### PROMPT:
Using the data below, copy each line that includes the word "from".

*** Begin section ***

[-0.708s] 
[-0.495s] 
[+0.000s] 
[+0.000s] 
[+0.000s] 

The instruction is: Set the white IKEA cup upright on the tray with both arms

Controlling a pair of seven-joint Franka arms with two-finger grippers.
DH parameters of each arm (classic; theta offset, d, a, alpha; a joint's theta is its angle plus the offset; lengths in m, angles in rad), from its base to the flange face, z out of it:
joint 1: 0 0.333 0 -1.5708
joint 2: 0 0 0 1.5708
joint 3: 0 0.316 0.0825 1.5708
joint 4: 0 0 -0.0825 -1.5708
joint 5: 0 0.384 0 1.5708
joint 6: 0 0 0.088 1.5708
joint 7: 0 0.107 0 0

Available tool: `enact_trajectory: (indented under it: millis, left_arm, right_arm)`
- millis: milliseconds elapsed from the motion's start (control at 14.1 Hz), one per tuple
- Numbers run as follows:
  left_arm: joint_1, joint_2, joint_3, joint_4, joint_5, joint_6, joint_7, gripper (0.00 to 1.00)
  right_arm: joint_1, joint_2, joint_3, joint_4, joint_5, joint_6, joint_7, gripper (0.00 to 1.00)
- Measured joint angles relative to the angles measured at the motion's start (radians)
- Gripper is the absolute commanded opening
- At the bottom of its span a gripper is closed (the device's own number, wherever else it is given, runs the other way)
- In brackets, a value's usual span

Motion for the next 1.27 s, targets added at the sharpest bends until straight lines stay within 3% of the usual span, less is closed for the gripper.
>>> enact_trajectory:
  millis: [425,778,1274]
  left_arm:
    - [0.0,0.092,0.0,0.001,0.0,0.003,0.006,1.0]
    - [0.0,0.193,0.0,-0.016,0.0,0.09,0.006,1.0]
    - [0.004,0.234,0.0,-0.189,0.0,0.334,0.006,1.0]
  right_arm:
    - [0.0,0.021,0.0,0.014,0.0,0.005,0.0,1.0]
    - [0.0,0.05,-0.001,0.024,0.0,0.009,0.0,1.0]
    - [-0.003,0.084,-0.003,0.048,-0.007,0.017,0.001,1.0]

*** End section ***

### RESPONSE FOR THIS EXERCISE:
DH parameters of each arm (classic; theta offset, d, a, alpha; a joint's theta is its angle plus the offset; lengths in m, angles in rad), from its base to the flange face, z out of it:
- millis: milliseconds elapsed from the motion's start (control at 14.1 Hz), one per tuple

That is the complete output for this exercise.